Container image and Dockerfile
The container image ethcscs/gromacs:2018.3-cuda9.2_mpich3.1.4
(based on
cuda/9.2 and mpich/3.1) used for this test case can be pulled from CSCS
DockerHub or be rebuilt with this
Dockerfile
:
1#!/bin/sh
2FROM ethcscs/mpich:ub1804_cuda92_mpi314
3
4## Uncomment the following lines if you want to build mpi yourself:
5## RUN apt-get update \
6## && apt-get install -y --no-install-recommends \
7## wget \
8## gfortran \
9## zlib1g-dev \
10## libopenblas-dev \
11## && rm -rf /var/lib/apt/lists/*
12##
13## # Install MPICH
14## RUN wget -q http://www.mpich.org/static/downloads/3.1.4/mpich-3.1.4.tar.gz \
15## && tar xf mpich-3.1.4.tar.gz \
16## && cd mpich-3.1.4 \
17## && ./configure --disable-fortran --enable-fast=all,O3 --prefix=/usr \
18## && make -j$(nproc) \
19## && make install \
20## && ldconfig
21
22# Install CMake (apt installs cmake/3.10.2, we want a more recent version)
23RUN mkdir /usr/local/cmake \
24&& cd /usr/local/cmake \
25&& wget -q https://cmake.org/files/v3.12/cmake-3.12.4-Linux-x86_64.tar.gz \
26&& tar -xzf cmake-3.12.4-Linux-x86_64.tar.gz \
27&& mv cmake-3.12.4-Linux-x86_64 3.12.4 \
28&& rm cmake-3.12.4-Linux-x86_64.tar.gz \
29&& cd /
30
31ENV PATH=/usr/local/cmake/3.12.4/bin/:${PATH}
32
33# Install GROMACS (apt install gromacs/2018.1, we want a more recent version)
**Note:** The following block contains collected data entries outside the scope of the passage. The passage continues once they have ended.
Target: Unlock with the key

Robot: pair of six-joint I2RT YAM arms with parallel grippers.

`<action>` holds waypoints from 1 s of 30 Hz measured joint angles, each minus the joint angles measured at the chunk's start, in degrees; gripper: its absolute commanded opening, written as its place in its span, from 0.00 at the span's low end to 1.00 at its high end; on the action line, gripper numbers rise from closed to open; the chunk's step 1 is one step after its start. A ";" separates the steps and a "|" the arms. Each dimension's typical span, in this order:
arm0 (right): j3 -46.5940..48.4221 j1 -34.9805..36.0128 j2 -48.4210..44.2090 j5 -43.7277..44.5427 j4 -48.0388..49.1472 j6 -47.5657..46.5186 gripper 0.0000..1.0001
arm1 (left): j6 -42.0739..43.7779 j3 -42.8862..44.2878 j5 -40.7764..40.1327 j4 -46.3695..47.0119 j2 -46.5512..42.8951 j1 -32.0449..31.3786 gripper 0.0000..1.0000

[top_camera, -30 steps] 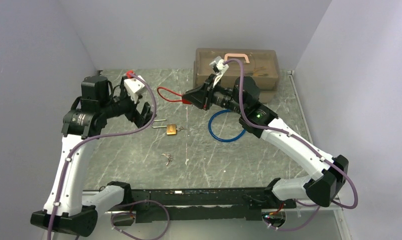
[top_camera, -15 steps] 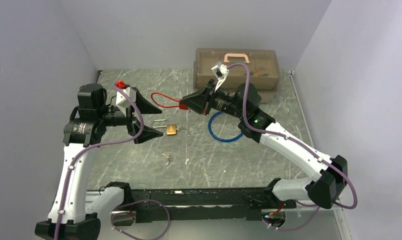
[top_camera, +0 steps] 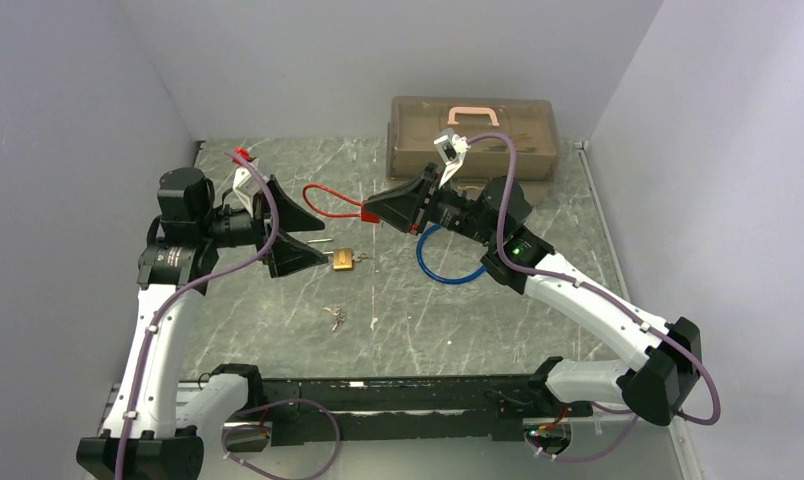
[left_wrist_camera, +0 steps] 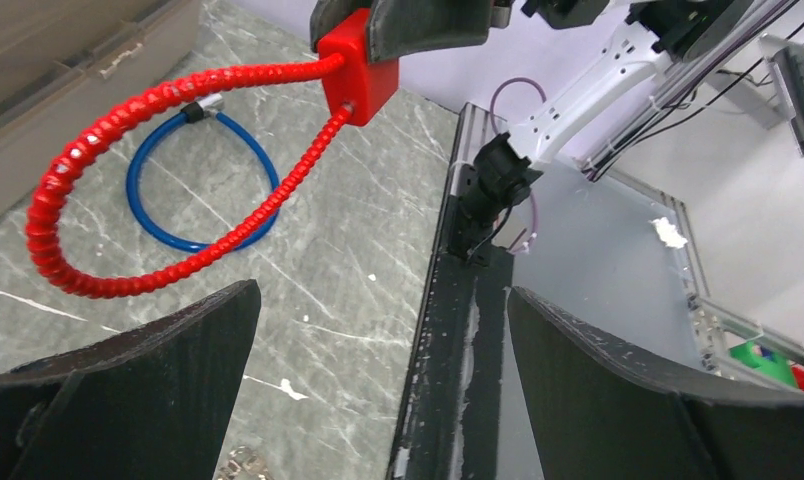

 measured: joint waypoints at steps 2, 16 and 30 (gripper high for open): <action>-0.57 0.00 -0.02 0.31 0.55 0.26 0.00 | -2.34 0.11 -0.02 0.24 -0.46 0.00 0.99; -0.63 0.24 0.48 2.86 2.69 5.07 0.00 | 22.36 7.02 -9.62 -13.62 -7.15 -0.94 0.99; 4.76 2.16 7.82 1.07 1.09 9.07 0.00 | 39.43 5.70 -17.40 -16.44 -6.29 -5.66 0.54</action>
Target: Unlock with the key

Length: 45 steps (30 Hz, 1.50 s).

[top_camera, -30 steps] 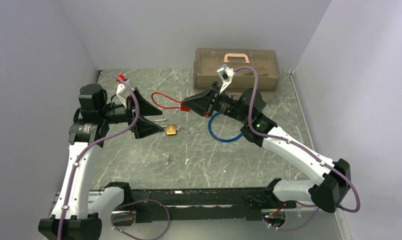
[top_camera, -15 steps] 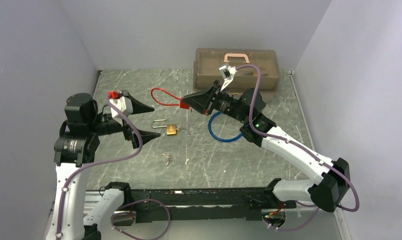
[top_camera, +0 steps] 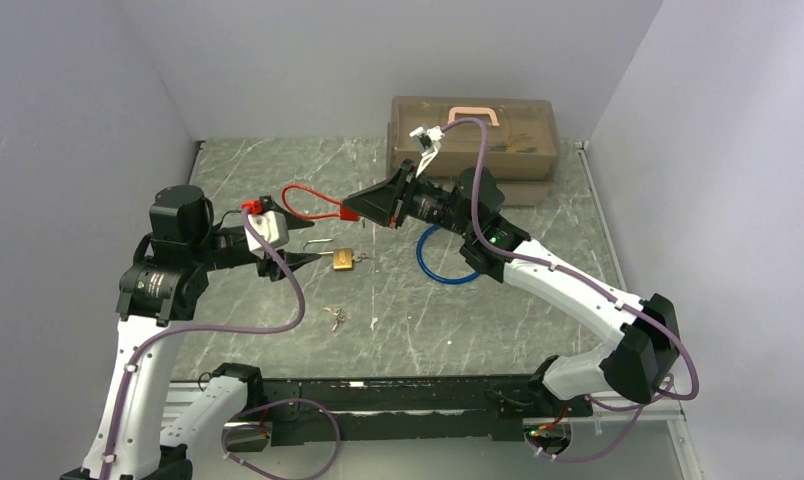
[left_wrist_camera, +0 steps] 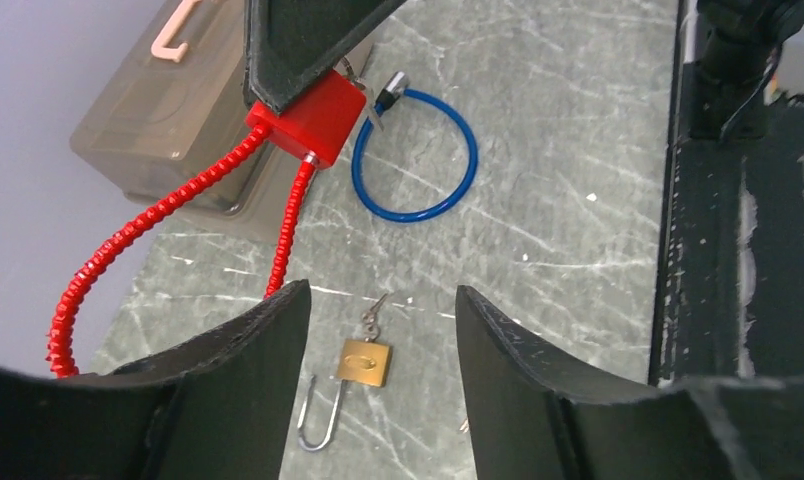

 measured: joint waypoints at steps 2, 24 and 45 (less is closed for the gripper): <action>0.02 0.09 0.00 -0.17 0.00 0.04 0.00 | 1.27 -0.20 -2.01 0.02 -0.07 -0.85 0.45; 0.02 3.08 0.98 -1.36 3.78 5.49 0.00 | 3.41 -2.58 -12.11 5.31 -3.56 -4.63 0.50; -0.68 5.49 3.37 -1.01 6.34 6.82 0.21 | 5.18 -6.45 -24.22 9.25 -7.30 -12.81 0.00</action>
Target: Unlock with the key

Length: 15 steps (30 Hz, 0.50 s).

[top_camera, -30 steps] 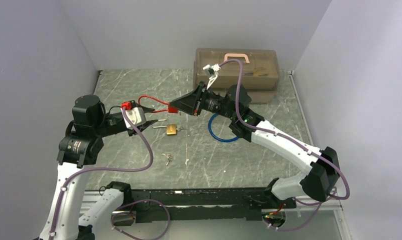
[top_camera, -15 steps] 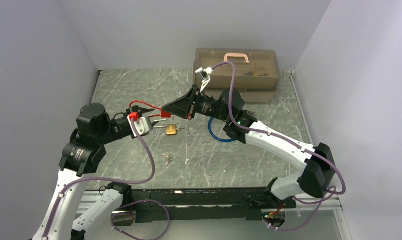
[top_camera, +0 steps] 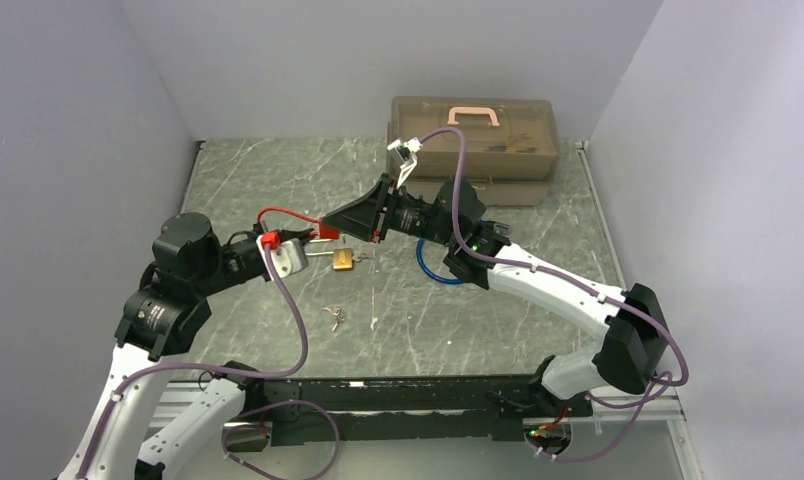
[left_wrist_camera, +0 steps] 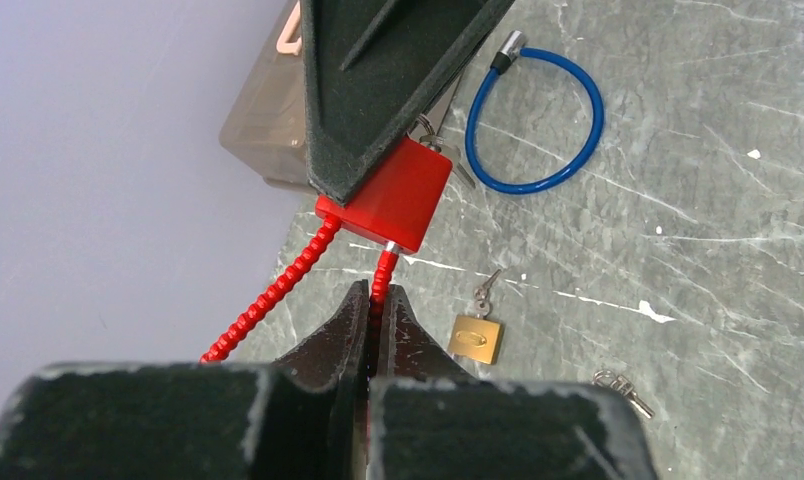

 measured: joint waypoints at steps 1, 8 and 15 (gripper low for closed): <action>-0.13 0.00 0.02 -0.22 0.20 -0.02 0.23 | 0.02 0.00 -0.13 -0.22 0.00 -0.07 0.00; -0.70 -0.13 0.02 -3.21 1.11 -0.87 0.33 | 0.07 0.02 -0.04 -1.90 0.00 -0.42 0.00; -0.87 -0.17 -0.07 -5.90 2.45 -1.73 0.39 | 0.07 0.02 -0.07 -2.34 0.02 -0.52 0.00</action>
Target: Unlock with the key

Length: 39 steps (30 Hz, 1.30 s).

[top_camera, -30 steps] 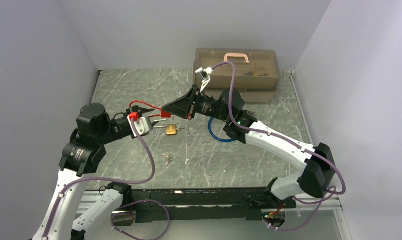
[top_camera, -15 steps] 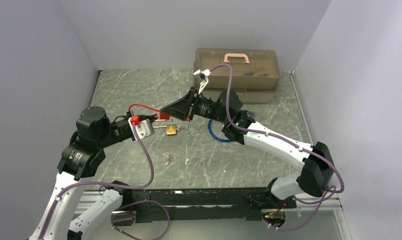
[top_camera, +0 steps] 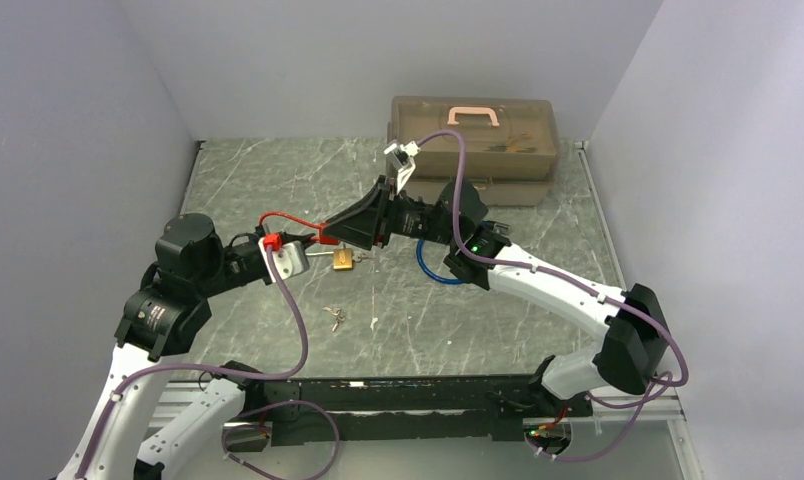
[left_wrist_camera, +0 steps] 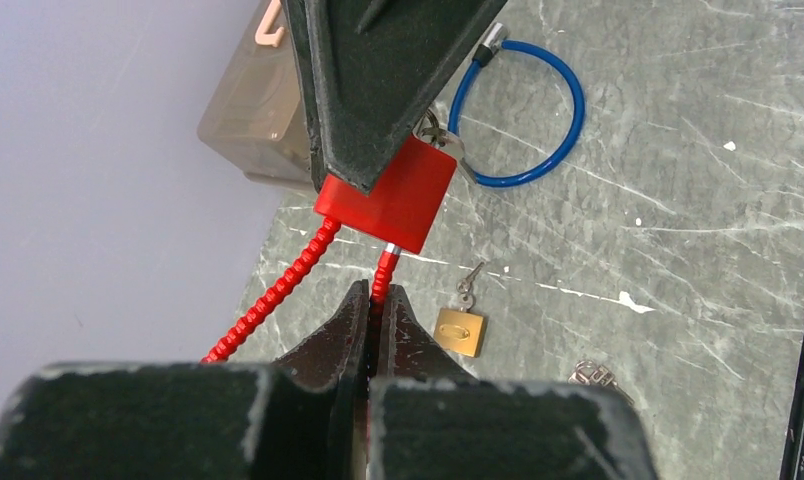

34RUN wget -q http://ftp.gromacs.org/pub/gromacs/gromacs-2018.3.tar.gz \
35&& tar xf gromacs-2018.3.tar.gz \
36&& cd gromacs-2018.3 \
37&& mkdir build && cd build \
38&& cmake -DCMAKE_BUILD_TYPE=Release \
39 -DGMX_BUILD_OWN_FFTW=ON -DREGRESSIONTEST_DOWNLOAD=ON \
40 -DGMX_MPI=on -DGMX_GPU=on -DGMX_SIMD=AVX2_256 \
41 -DGMX_BUILD_MDRUN_ONLY=on \
42 .. \
43&& make -j6 \
44&& make check \
45&& make install \
46&& cd ../.. \
47&& rm -fr gromacs-2018.3*
Required OCI hooks
NVIDIA Container Runtime hook
Native MPI hook (MPICH-based)
Results
We measure wall clock time (in seconds) and performance (in ns/day) as reported by the application logs. The speedup values are computed using the wall clock time averages for each data point, taking the native execution time at 4 nodes as baseline. The results of our experiments are illustrated in the following figure:
Comparison of wall clock execution time, performance, and speedup between native and Sarus-deployed container versions of GROMACS on Piz Daint.
We observe the container application being up to 6% faster than the native implementation, with a small but consistent performance advantage and comparable standard deviations across the different node counts.